1. Nicotinamide Adenine Dinucleotide (NAD): It is a co-enzyme that carries hydride ion (H-) and thus known as a hydride carrier.

It gains 2 hydrogen atoms from the substrate of Citric acid cycle like isocitrate, malate, B-hydroxy acyl CoA and B-hydroxy butyrate and form NADH molecule.

In the process, one electron releases which reduces NADH to NADH+ while passing its hydrogen to flavoprotein containing FMN and iron sulphur protein (FeS).

2. Flavoproteins (FAD and FMN): In the meanwhile, flavoproteins like FAD and FMN both serves as hydrogen acceptor wherein they tightly bound the hydrogen atom.

Thus, directly preventing its reduced form to react with oxygen.

In general, the types of flavoprotein receiving hydrogen passes them to coenzyme Q.

For example, flavoprotein Fp1 receives 2 hydrogen atoms from reduced NAD+, while flavoprotein Fp2 receiving the same from various substrates like succinate, acyl CoA and choline.

3. Ubiquinone: It is also known as Coenzyme Q that contains quinone ring.
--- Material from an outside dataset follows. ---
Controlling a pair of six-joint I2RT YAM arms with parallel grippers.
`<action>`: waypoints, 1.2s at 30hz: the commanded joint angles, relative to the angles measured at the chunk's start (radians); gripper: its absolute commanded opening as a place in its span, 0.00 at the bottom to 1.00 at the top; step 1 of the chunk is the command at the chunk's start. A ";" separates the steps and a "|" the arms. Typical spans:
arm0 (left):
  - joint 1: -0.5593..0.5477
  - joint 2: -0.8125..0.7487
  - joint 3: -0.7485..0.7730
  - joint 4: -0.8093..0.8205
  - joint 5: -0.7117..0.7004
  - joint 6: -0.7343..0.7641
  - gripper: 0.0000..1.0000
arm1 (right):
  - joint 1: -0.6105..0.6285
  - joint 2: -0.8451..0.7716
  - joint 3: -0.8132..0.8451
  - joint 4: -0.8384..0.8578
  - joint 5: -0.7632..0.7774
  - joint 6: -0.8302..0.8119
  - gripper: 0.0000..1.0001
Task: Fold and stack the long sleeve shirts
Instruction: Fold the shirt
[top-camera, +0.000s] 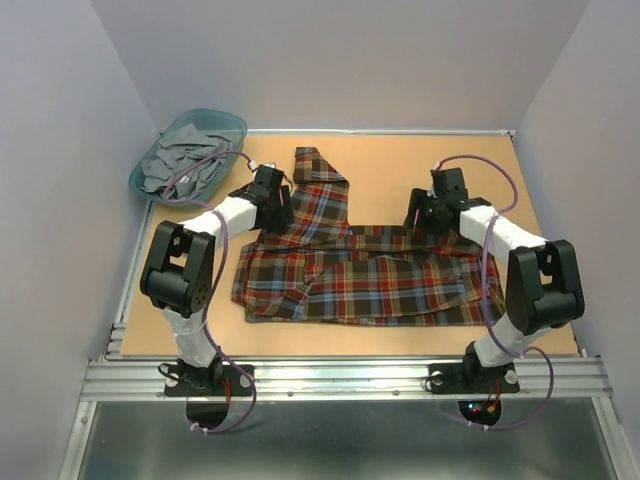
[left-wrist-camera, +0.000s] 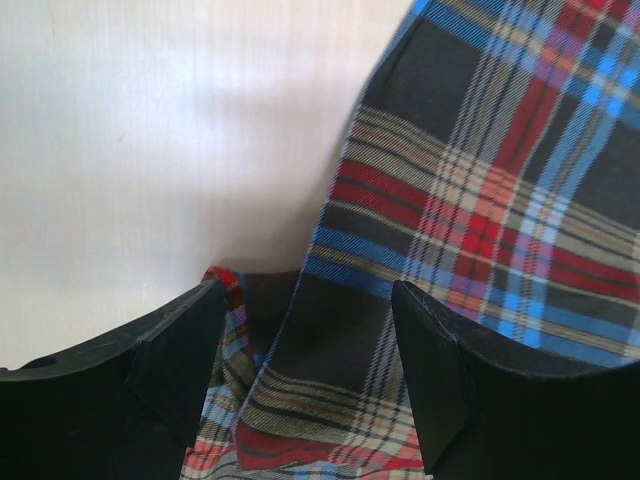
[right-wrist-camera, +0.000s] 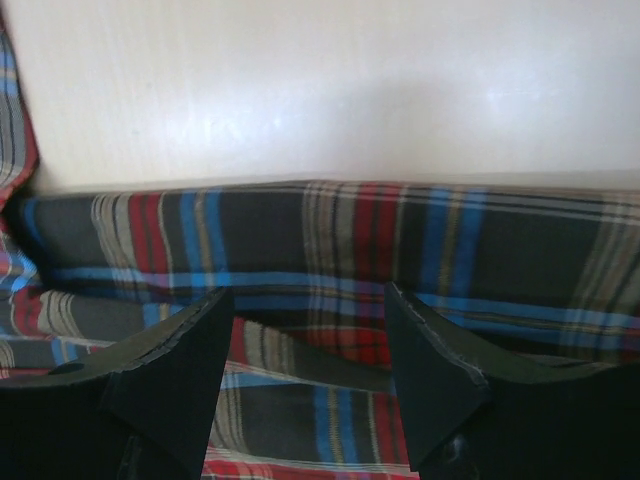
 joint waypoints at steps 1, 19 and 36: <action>-0.004 -0.063 -0.018 0.013 -0.042 0.018 0.79 | 0.059 -0.044 -0.029 -0.026 0.047 0.018 0.66; -0.004 0.006 0.141 0.025 -0.084 -0.018 0.79 | 0.111 -0.171 -0.231 -0.081 -0.039 0.070 0.66; -0.003 0.368 0.560 0.114 -0.027 -0.179 0.79 | 0.113 -0.256 -0.181 -0.086 -0.077 -0.030 0.86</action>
Coenzyme Q is the most common ubiquinone that shows similarity with vitamin K.

It is lipid soluble with small molecular size thus responsible for free mobility of the molecule in the inner membrane of mitochondria.
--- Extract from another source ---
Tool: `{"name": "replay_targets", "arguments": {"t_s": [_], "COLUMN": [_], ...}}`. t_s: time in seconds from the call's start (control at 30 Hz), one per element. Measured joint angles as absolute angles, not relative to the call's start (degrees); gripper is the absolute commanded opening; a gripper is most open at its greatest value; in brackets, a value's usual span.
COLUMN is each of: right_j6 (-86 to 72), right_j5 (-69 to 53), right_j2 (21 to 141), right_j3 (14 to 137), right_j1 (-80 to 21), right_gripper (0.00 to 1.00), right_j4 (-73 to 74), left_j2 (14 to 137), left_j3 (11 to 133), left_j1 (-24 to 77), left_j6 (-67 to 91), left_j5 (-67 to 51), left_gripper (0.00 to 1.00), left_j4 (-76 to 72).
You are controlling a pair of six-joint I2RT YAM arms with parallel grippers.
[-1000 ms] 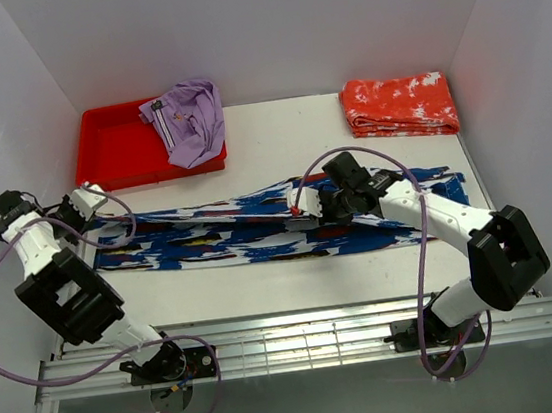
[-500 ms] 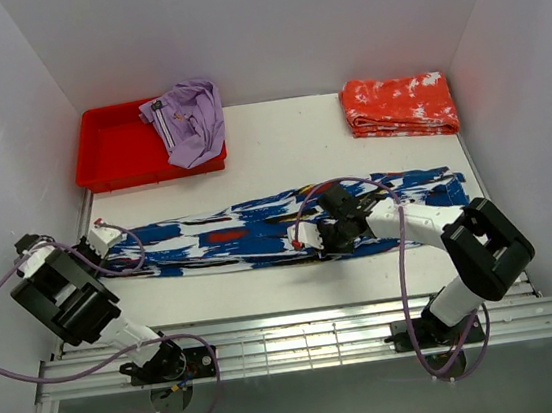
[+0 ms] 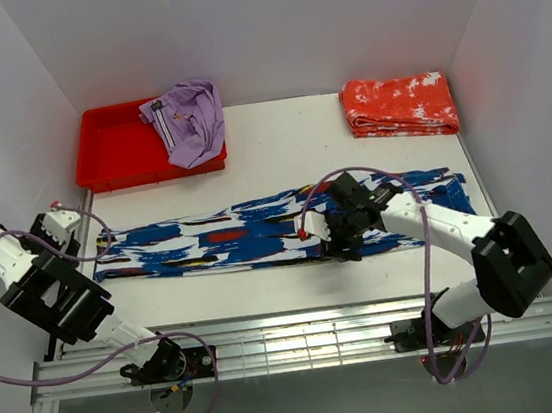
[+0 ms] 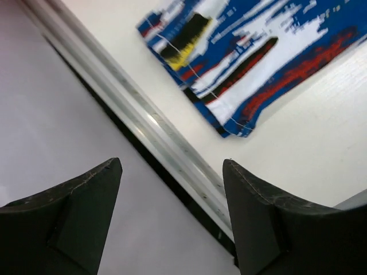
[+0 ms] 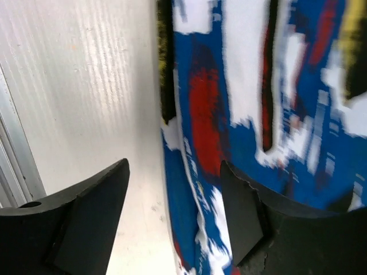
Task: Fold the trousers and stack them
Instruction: Fold the trousers
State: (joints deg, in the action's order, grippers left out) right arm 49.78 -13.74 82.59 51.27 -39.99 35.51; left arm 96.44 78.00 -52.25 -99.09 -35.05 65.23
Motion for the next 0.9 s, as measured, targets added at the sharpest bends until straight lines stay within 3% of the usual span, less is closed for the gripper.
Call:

It is the basic carrier of the hydrogen atoms, wherein ubiquinol carries 2 hydrogen atoms while semiquinone carries only one.
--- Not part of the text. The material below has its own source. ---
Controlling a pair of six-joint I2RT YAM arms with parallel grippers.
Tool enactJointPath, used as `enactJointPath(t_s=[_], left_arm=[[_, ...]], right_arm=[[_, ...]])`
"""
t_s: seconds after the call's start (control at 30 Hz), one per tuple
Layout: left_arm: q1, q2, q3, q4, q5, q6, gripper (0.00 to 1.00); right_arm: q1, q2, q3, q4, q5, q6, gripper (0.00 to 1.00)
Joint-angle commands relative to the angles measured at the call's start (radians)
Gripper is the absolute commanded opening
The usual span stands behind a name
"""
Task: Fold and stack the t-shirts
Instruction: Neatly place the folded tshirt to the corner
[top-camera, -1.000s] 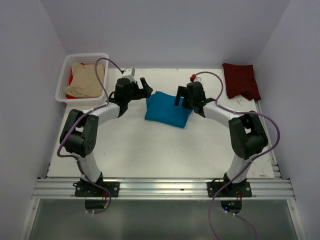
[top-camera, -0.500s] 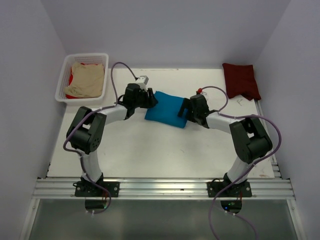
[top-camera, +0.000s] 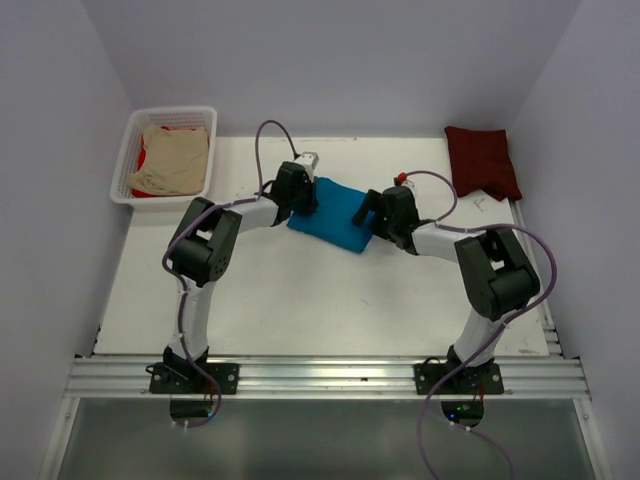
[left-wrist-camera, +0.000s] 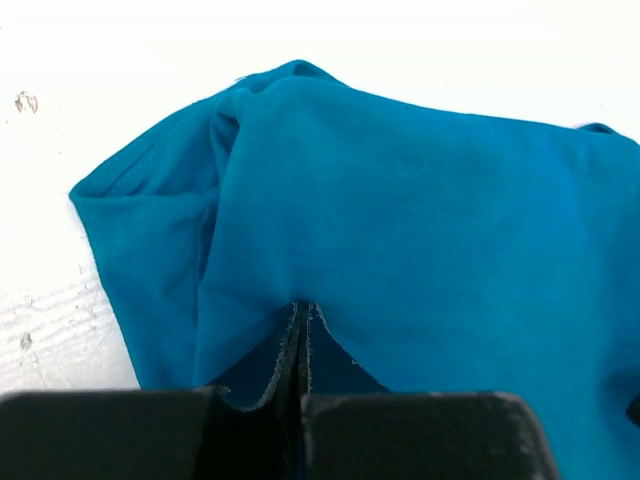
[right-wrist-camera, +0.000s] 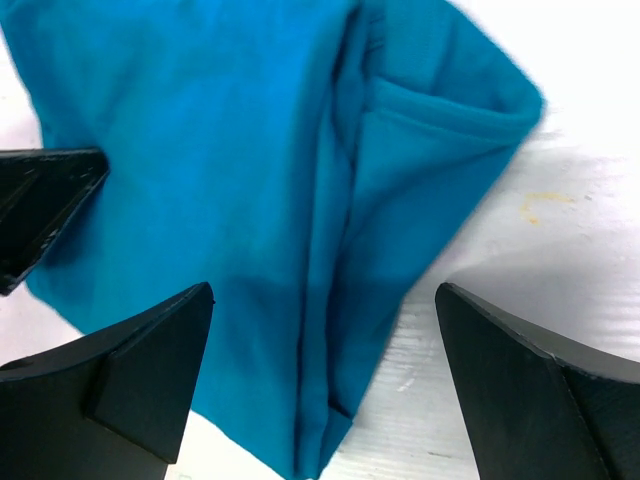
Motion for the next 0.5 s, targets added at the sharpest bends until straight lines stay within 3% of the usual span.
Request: enactJointPath(t_s=[0.0, 0.2, 0.27, 0.33, 0.37, 0.43, 0.47], left_arm=[[-0.018, 0.098, 0.013, -0.190, -0.072, 0.057, 0.00], [-0.035, 0.088, -0.012, -0.189, -0.099, 0.042, 0.00], [-0.036, 0.086, -0.015, -0.190, -0.081, 0.037, 0.00], [-0.038, 0.081, -0.022, -0.186, -0.076, 0.028, 0.00], [-0.041, 0.078, -0.027, -0.184, -0.055, 0.022, 0.00], [-0.043, 0.078, -0.038, -0.181, -0.052, 0.019, 0.00], [-0.043, 0.074, -0.041, -0.181, -0.052, 0.017, 0.00]], right_arm=[[-0.003, 0.080, -0.009, -0.057, -0.067, 0.037, 0.99], [0.003, 0.193, -0.016, 0.094, -0.207, 0.138, 0.94], [0.004, 0.250, -0.021, 0.179, -0.233, 0.183, 0.84], [0.004, 0.293, 0.008, 0.234, -0.300, 0.215, 0.71], [0.003, 0.330, 0.020, 0.240, -0.319, 0.220, 0.52], [0.004, 0.342, 0.036, 0.263, -0.333, 0.233, 0.37], [0.003, 0.335, 0.033, 0.266, -0.334, 0.233, 0.23]])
These molecules connect flavoprotein with cytochrome b, where flavoprotein carries 2 hydrogen atoms while cytochrome b carry one.

Reduction of coenzyme Q leads to passage of electrons to cytochrome b while releasing 2H+ into the mitochondrial matrix.

The enzymes responsible for the oxidation of ubiquinol involves:

a): Conduction of electrons to cytochrome c is mainly responsible by ubiquinol (coenzyme Q) dehydrogenase along with coenzymes cyt b, FeS protein and cyt c1.

b): Another further transfer from cyt c to oxygen is carried out under the presence of cytochrome oxidase along with cyt a and cyt a3 as coenzymes.

4. Cytochromes are mainly responsible to carry electron from coenzyme Q to oxygen. Thus, exhibits the important role of electron carrier.

They are categorized with the letter a, b and c.

The core molecule for all the cytochromes are haemoproteins however they diverge in their redox potential.

The iron of cytochrome frequently changes their state from oxidation (Fe3+; ferric state) to reduction (Fe2+; Ferrous state) during their normal physiologic action, while that of haemoglobin remains in the reduction state.

Being mobile components, both coenzyme Q and cytochrome c transport reduced equivalent from the other fixed components.

5. Iron Sulfur Clusters(FeS): One additional component found is iron sulfur proteins also known as FeS or non-heme iron.

It is often related with flavoproteins and cytochrome b wherein iron is interchangeably exchange between flavoprotein and cytochrome b resulting in redox reaction.